Ensuring accessibility at all stages of a customer journey is crucial, from design, to delivery, to receiving feedback. What is your process for customer complaints, for example? Is that accessible? It was shared with us that often the complaints process can actually be inaccessible for some people in the Deaf community, and therefore complaints data may not paint an accurate picture of what is actually going on for your customers. Another reason why lived experience at the design stage of a project is really important.
Another topic we focussed on in our report was the use of third-parties – how many of the people we interviewed relied on friends and family members to support them in accessing banking services. Although this can be helpful, it also comes with many downsides; losing independence being a big factor for one. I’m sure you’ll agree that many of us don’t want to share our private banking detail with others, yet for many in the Deaf community, this is a necessity because the services available are not accessible. Another downside shared by a loved one of someone in the Deaf community, is the pressure that puts on the third-party person. Having to juggle your own ‘life admin’ shall we call it, with that of loved ones, could carry a lot of weight and responsibility. There’s also the issue of scams and fraud that come with sharing details with others. Details that have more of a chance to be intercepted and taken advantage of by criminals. By making simple changes, these risks can be mitigated, and all customers can get a fairer detail.
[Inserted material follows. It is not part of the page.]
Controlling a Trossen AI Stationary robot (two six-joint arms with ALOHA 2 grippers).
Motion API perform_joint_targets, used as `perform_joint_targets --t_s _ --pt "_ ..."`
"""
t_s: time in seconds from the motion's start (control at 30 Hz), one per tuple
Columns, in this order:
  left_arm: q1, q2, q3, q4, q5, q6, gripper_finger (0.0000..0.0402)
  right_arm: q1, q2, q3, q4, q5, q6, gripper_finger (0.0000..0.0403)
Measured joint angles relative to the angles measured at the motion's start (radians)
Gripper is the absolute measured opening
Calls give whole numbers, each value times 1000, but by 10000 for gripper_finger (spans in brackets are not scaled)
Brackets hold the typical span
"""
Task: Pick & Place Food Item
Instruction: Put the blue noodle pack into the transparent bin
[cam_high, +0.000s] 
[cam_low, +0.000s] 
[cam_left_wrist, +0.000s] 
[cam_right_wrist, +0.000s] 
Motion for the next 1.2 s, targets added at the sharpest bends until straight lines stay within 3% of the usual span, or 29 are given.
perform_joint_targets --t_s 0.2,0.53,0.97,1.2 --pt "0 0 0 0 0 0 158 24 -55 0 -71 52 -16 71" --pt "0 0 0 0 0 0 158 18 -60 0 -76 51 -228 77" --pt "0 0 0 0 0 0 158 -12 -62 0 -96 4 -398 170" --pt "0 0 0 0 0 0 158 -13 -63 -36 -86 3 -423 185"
I’ve talked quite a bit here about the issues Deaf customers may face – but what are those simple steps firms can take to help break down the barriers and ensure inclusion for all? I’ve spoke about staff awareness and the importance of lived experience voices (as you can probably tell, I really can’t stress enough how important this is!). We also speak in the report about champions – colleagues who can represent customer groups, spread awareness, and drive best practice, as well as the importance of good training, and offering tailored support. I don’t want to give away too much before you have a chance to read this for yourselves, so I’ll leave it there for now.
I’m really proud of the whole team and all those involved for this report. As Emma mentioned, it’s part of a three-part inclusion series, so if you haven’t already, be sure to check out our first report on inclusion for disabled customers, and keep your eye out for the upcoming piece on access and inclusion for ethnic minority business customers.
Once again a big, big thank you to you all for being here. I really hope this report, alongside working together to share best practice and things that really work, will go a long way to supporting a vital community of customers get a better deal when it comes to accessing financial services.